The concept has grown in popularity in the institutional world with industry funds and exchange traded funds relying on ‘factor-based’ strategies to deliver returns. Factor investing has been one of the fastest growing sectors of global asset markets over the last five years; but what does it actually mean?

The concept may sound highly complex, but it couldn’t be simpler. If you have ever invested in an index fund from the likes of Vanguard or Blackrock, or purchased units in an ETF on the ASX, you are a ‘factor’ investor. Put simply, ‘factors’ are defined as the specific drivers, inputs, or measures that have influenced returns across different asset classes over time. In the case of an index fund or ETF, these portfolios of shares are weighted according to the market capitalisation of each company, otherwise known as the ‘size factor’.

  • As you would appreciate, there are many factors that can influence the movement of share prices in the US, so ‘factor’ investing seeks to identify those which are measurable and trackable. Many experts flag factors from sixteen to sixty, spanning economic and ‘style’ inputs, for the purpose of this article we stick to the latter. The six key ‘style’ factors which are most common in this new world of investing are:

    • Value – Involves finding the old-fashioned ‘undervalued’ company based on traditional measures like the Price Earnings Ratio, or Net Tangible Assets;

    • Size – Assesses the relative performance between, small, large, and medium- sized companies;

    • Quality – An increasingly common measure, includes assessments of a company’s ability to repay its debt and the cash flow it’s producing;

    • Momentum – Involves assessing companies based on the movement in their share price of the last say 6 and 12 months;

    • Volatility – Low volatility measures an individual stocks daily volatility compared to the benchmark index;

    • Carry – Another confusing financial term, carry simply refers to the dividends or income an investment offers.

    So why are factors important?

    To put it simply, they appear to work. Factor investing was made famous by groups such as Dimensional Fund Advisors and BlackRock in recent years, with the concept grounded in academic theory and research.

    Each of the factors outlined above have been measured in almost every way imaginable using every piece of financial data on record in the US, Australia, and around the world. Through extensive computer programming and testing, researchers are able to determine which factors have delivered the strongest returns over different periods of time and which combination works best.
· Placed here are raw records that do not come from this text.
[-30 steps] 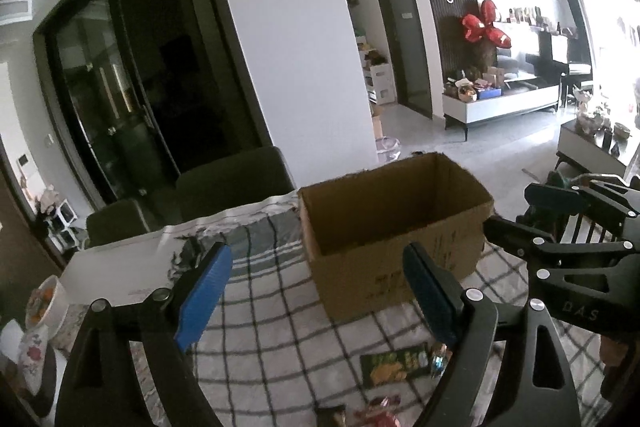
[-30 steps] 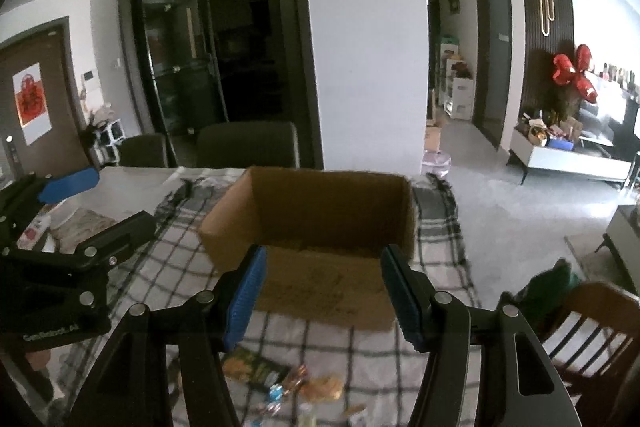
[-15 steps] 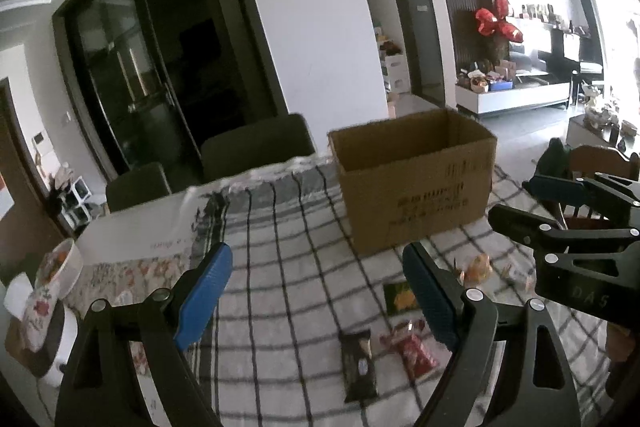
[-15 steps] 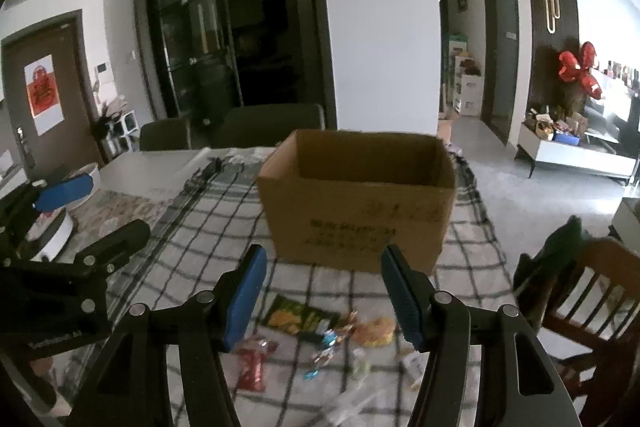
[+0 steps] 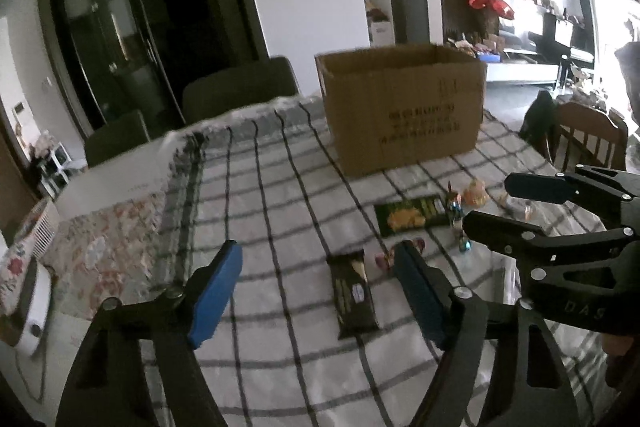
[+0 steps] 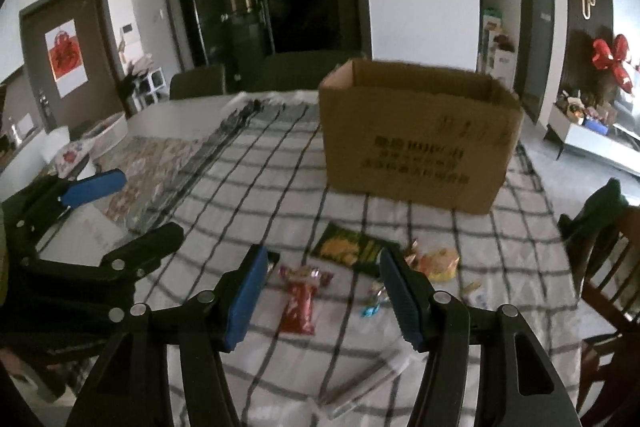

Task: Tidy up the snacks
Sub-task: 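Move both tools back toward the remaining snacks on the table, then grasp the black Cheese Cracker bar with the left tool while the right tool grasps the red wrapped bar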

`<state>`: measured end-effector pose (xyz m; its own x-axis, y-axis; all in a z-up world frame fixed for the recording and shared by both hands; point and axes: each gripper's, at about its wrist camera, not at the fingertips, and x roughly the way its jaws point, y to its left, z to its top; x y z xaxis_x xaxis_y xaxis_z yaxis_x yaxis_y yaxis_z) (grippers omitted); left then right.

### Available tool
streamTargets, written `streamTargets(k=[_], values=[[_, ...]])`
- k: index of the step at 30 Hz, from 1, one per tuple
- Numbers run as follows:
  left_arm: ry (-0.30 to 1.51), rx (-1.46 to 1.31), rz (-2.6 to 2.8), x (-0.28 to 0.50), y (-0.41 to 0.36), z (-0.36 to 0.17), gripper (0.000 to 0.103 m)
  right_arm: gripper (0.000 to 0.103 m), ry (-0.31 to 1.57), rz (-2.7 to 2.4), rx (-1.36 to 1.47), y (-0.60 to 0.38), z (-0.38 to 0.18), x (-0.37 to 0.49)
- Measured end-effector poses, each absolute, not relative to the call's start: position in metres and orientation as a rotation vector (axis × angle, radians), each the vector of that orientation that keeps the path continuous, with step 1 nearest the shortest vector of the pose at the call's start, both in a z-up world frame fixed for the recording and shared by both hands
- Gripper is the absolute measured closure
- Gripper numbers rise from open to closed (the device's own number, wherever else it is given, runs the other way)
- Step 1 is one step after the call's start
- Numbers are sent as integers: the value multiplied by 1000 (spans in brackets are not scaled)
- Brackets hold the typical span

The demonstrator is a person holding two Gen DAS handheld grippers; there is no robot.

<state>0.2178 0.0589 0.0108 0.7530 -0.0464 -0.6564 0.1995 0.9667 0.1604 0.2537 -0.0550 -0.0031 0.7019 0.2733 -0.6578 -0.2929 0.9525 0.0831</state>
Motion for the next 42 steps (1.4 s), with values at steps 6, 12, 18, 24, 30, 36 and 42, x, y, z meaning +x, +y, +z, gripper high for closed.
streamTargets(k=[6, 12, 18, 24, 30, 36, 42], values=[[798, 186, -180, 227, 64, -24, 39, 52, 801, 342, -27, -46, -28, 261], [847, 186, -218, 234, 63, -51, 47, 60, 888, 367, -18, -39, -57, 270], [884, 170, -241, 244, 62, -69, 52, 66, 939, 389, 0, -33, -74, 278], [913, 138, -264, 254, 61, -77, 58, 72, 960, 403, -1, -27, -83, 286], [955, 101, -275, 265, 61, -88, 58, 77, 982, 411, 19, -26, -90, 294], [993, 81, -261, 274, 61, -98, 60, 77, 1001, 410, 30, -26, -97, 299], [1002, 62, -238, 279, 61, -100, 62, 80, 1006, 409, 44, -25, -100, 303]])
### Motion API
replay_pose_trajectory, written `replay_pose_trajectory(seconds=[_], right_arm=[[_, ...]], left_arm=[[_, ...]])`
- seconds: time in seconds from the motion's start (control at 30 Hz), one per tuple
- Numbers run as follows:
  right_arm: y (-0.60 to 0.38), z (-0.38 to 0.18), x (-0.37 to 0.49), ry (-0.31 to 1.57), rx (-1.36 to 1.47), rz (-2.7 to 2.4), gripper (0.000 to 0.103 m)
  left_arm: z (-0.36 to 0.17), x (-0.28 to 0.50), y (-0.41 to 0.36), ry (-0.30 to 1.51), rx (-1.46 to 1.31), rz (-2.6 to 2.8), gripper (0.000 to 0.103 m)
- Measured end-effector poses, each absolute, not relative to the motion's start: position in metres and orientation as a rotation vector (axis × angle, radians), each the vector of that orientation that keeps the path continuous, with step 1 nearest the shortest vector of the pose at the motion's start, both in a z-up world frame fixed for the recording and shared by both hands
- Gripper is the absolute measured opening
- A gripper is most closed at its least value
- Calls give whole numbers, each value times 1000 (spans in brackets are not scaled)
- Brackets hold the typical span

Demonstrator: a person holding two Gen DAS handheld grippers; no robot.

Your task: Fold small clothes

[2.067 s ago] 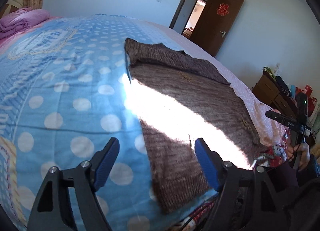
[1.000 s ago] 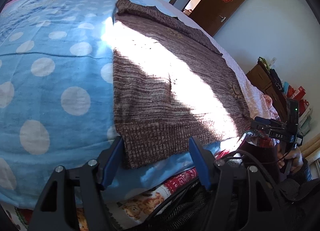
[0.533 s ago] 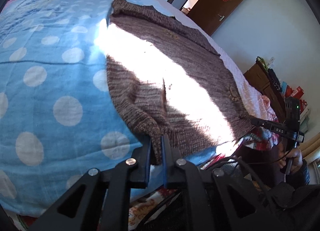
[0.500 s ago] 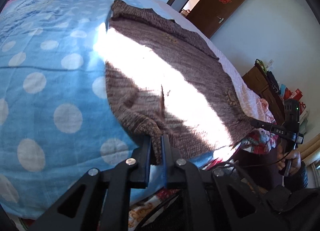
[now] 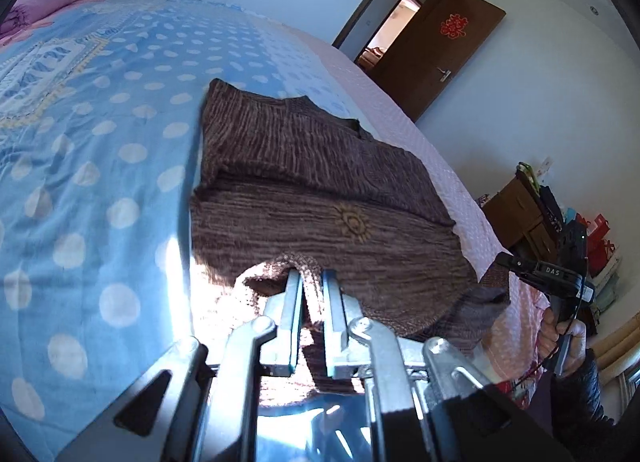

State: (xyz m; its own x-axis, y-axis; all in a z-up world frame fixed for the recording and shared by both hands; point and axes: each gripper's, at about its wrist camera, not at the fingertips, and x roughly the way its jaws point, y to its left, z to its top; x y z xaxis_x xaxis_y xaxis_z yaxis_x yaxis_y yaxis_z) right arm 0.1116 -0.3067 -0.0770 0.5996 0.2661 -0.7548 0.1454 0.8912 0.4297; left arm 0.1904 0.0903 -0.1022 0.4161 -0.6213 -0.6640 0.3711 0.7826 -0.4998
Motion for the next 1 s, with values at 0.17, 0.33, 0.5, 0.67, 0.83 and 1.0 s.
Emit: replay_pose_trajectory(seconds=[0.17,0.33,0.5,0.67,0.83,1.0], right_arm=[[-316,-105,146,953,455,-12,8],[-326,-98,139,875,477,-65,10],[-315,-77,113,786,433,-49,35],[-292,-70,91,755,328,-69,49],[-284,-66,80,753,266,-88,49],[-296,-67,70,761,283,-117,49]], left_arm=[[-123,228,92,1009,-301,-584,10],[-104,223,114,941,-239,-634,44],[-89,200,118,807,-25,-693,69],[-104,213,89,854,44,-729,69],[-137,242,73,972,-60,-715,69],[-139,233,58,925,22,-686,67]])
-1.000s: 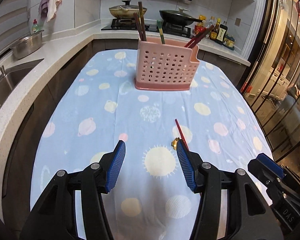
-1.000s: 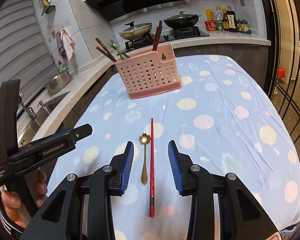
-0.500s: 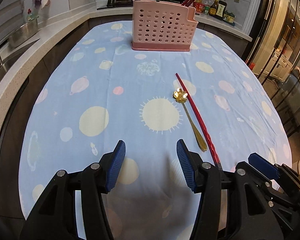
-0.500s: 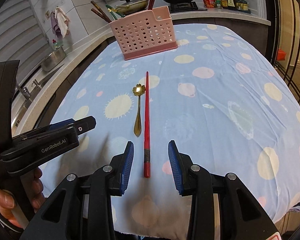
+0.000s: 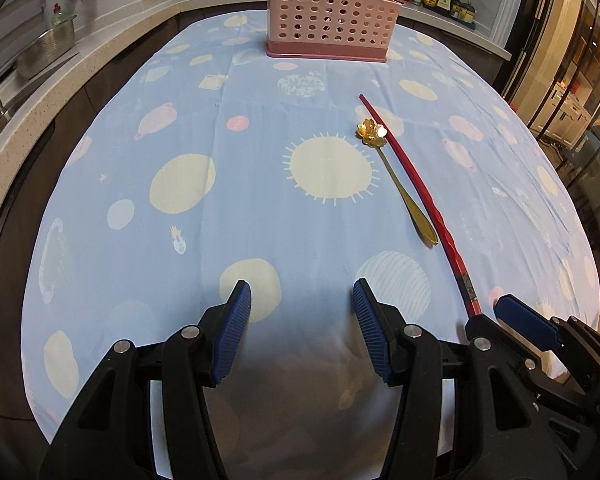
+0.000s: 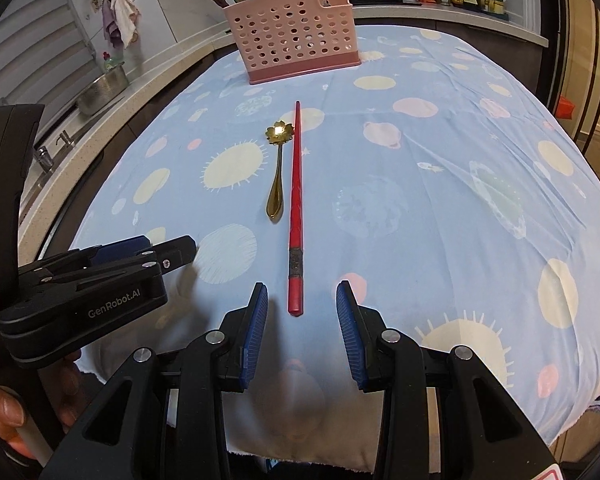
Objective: Organize utensils
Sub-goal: 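Grasp the last red chopstick with the right gripper while the left grasps the gold spoon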
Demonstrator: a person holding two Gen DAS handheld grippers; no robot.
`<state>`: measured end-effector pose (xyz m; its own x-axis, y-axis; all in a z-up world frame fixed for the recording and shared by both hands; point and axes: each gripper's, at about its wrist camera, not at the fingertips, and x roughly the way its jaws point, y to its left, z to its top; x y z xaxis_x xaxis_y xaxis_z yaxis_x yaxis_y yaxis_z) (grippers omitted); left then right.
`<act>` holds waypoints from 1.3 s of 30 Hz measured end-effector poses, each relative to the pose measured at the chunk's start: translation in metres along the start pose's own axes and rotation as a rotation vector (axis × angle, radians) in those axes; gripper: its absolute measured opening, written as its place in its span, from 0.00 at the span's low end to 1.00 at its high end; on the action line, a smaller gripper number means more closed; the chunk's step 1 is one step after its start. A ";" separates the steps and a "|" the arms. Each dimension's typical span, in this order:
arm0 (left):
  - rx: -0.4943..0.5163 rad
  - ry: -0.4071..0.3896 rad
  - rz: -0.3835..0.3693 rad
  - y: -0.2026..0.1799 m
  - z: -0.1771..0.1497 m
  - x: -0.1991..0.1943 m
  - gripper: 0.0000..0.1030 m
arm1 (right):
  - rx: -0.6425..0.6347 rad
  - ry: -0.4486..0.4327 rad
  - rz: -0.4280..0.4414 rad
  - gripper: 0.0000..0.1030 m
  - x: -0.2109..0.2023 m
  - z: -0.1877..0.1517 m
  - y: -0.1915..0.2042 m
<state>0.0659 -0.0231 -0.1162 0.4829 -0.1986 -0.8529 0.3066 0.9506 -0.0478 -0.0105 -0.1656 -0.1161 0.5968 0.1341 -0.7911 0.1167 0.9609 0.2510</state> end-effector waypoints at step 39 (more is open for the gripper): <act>0.103 -0.016 -0.055 -0.059 0.032 0.028 0.54 | 0.108 -0.042 -0.031 0.07 0.001 0.004 -0.042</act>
<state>0.0875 -0.0924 -0.1202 0.4756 -0.2542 -0.8421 0.4154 0.9088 -0.0397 -0.0112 -0.2071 -0.1252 0.6240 0.0924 -0.7759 0.2190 0.9325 0.2871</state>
Obviously, much of this is backward looking, but as they say, the world doesn’t repeat but it does ‘rhyme’.

    Factor investing is becoming known as a ‘low cost’ alternative to active management of share portfolios with data scientists and processing power replacing the qualitative analysis undertaken by portfolio managers. Two of the more proven factors over the last several decades are ‘size’ where smaller companies have consistently outperformed larger ones and ‘momentum’ where those shares whose price rose in the previous six months tended to rise in the next six months.

    But of course, it isn’t perfect. If you are exposed to the wrong factors, you may significantly underperform the benchmark you are trying to replicate or beat. For instance, the value factor has underperformed significantly in recent years, with momentum clearly winning the day. On the other hand, during the pandemic, the ‘low volatility’ factor that was expected to protect portfolios actually turned out to be the opposite due to the unexpected impact on utility, infrastructure and property assets.

    As much as it sounds like an alternative to active management, factor investing still requires an active input on a regular basis. The difference is the input is more data-based than on the view of humans.